WORK REQUIRED
What you return must be the lines of the data that hold the word "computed".

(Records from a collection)
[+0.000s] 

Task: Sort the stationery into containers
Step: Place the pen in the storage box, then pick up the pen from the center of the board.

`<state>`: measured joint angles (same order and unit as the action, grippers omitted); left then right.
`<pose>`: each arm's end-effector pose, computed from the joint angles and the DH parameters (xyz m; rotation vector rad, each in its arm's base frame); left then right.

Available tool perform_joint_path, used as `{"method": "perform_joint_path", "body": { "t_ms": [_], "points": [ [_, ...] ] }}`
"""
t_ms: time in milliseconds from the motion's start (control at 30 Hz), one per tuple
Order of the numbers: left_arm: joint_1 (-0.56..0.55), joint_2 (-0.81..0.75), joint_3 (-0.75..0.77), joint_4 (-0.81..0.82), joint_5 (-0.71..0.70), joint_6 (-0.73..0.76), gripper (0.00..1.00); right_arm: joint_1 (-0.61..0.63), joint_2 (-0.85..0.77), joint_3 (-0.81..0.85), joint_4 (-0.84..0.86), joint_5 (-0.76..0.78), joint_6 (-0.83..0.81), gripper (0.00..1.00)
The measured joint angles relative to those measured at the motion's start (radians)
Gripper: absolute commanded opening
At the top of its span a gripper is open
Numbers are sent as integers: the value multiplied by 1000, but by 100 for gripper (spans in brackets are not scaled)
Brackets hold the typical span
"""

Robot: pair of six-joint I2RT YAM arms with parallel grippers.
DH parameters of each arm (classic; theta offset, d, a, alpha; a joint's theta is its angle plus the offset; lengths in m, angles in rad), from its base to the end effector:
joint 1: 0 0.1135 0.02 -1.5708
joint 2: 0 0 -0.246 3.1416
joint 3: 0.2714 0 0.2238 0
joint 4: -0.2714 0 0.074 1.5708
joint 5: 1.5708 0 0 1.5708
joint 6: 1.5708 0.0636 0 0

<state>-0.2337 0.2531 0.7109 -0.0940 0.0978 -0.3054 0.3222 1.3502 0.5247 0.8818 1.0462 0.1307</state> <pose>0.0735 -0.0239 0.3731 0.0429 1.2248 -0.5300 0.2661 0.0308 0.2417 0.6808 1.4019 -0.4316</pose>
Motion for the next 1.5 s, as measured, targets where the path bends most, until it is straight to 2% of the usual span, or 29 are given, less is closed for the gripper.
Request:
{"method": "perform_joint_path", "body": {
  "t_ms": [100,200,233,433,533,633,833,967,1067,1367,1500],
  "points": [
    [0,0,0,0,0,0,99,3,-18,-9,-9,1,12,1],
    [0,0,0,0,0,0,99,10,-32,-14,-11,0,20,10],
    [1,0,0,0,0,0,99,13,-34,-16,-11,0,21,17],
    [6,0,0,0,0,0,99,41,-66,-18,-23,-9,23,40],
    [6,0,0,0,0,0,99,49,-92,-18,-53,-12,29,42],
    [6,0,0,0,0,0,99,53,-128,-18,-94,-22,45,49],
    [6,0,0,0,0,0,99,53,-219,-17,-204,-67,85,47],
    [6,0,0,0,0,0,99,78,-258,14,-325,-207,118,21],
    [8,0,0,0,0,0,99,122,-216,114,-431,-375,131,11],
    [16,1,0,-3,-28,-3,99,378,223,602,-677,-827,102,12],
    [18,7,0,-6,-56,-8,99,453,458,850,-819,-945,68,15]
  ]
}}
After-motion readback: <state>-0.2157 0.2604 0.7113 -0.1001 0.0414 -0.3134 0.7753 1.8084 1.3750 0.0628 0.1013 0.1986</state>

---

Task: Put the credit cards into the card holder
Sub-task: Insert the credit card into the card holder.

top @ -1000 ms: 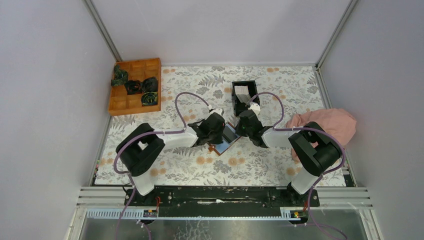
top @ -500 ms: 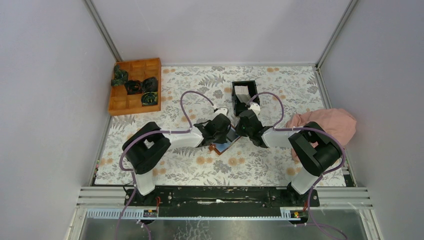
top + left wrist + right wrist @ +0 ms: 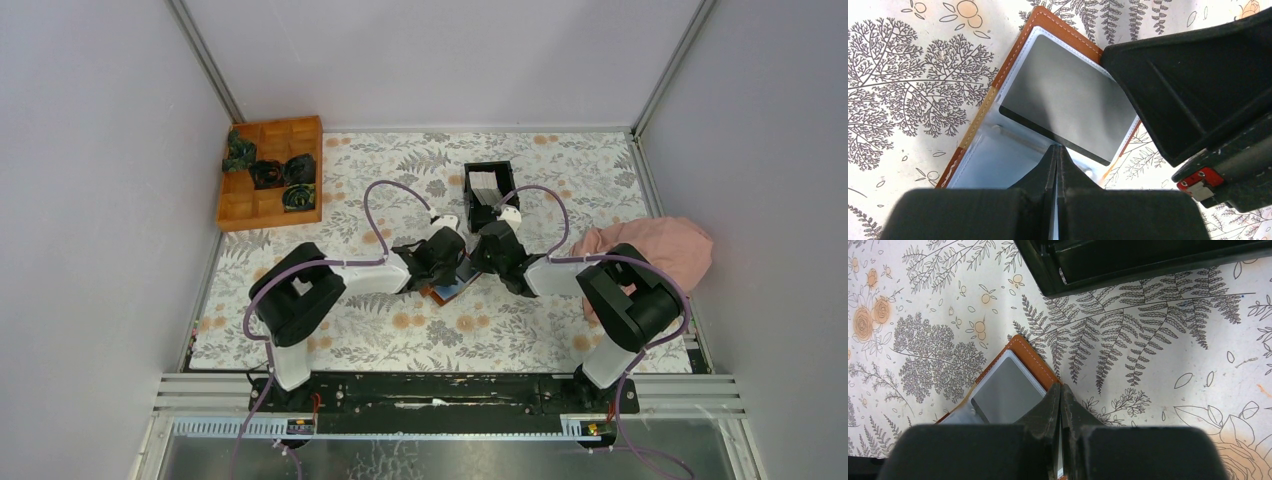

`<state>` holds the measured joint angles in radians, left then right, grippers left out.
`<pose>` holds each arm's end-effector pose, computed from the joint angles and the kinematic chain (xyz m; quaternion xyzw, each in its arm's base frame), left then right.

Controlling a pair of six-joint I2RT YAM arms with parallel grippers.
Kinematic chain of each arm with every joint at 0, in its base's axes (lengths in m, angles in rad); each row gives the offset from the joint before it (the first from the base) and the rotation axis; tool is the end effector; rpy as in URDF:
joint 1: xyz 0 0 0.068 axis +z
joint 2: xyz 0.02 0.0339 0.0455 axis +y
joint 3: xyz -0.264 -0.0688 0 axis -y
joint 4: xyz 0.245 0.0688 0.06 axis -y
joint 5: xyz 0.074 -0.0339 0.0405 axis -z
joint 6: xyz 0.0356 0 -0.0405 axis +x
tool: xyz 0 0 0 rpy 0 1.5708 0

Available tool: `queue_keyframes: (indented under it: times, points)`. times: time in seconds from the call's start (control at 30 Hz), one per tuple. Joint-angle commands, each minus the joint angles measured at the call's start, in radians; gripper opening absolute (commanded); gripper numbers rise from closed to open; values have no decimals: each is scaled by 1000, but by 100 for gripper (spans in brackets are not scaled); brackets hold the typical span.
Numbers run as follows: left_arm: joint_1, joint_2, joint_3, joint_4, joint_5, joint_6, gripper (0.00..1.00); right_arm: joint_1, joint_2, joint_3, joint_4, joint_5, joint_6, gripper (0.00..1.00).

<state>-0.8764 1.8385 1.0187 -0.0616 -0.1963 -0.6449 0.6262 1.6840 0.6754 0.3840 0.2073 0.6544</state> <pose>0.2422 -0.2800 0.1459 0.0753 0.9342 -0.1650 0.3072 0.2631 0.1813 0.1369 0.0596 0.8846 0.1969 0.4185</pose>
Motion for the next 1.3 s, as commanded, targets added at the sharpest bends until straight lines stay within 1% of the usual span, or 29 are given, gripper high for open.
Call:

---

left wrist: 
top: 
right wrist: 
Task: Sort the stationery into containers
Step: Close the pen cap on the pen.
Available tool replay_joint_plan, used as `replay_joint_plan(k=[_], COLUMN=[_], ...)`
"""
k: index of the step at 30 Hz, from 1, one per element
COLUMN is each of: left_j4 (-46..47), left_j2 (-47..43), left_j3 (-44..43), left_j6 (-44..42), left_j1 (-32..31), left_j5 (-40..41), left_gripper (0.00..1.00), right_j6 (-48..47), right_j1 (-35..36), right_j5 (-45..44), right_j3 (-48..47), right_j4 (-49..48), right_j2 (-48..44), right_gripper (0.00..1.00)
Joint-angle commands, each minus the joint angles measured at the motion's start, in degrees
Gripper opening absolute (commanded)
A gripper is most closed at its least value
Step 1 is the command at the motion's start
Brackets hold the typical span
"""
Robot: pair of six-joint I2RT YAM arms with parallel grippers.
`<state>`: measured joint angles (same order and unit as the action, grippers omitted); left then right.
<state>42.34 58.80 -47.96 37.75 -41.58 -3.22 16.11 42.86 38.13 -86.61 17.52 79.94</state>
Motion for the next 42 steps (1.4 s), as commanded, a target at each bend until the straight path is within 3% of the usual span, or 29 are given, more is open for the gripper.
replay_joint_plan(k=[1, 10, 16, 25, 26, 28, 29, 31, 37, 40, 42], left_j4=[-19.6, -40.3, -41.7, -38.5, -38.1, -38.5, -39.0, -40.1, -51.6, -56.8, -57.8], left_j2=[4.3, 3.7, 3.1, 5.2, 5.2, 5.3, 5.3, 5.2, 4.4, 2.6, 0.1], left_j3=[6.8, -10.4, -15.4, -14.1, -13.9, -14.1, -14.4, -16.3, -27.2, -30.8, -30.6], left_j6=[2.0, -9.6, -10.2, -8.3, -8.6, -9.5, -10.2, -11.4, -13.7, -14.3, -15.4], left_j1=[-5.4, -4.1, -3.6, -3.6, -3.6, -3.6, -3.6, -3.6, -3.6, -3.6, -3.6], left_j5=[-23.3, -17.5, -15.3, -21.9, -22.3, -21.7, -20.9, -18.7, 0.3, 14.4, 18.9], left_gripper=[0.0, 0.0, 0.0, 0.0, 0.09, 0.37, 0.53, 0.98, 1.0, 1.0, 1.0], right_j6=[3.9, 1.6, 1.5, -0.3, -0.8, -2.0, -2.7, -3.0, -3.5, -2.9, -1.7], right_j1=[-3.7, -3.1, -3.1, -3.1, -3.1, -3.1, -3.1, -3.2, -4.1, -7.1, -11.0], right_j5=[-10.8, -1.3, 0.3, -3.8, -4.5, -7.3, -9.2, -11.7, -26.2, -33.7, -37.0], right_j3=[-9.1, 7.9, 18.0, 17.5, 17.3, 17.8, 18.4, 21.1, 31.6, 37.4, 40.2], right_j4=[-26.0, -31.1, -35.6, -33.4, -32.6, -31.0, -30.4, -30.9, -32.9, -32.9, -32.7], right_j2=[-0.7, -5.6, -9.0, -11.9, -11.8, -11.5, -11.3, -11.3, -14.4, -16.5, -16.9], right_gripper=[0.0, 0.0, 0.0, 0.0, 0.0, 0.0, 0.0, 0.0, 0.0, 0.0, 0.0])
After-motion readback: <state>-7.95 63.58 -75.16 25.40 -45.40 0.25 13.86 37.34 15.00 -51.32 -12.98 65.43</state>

SOLUTION BELOW
`<pose>`: each arm's end-effector pose, computed from the joint angles and the DH parameters (xyz m; rotation vector rad, each in its arm's base frame); left then right.
`<pose>` holds each arm's end-effector pose, computed from the joint angles and the kinematic chain (xyz m; quaternion xyzw, each in its arm's base frame), left then right.

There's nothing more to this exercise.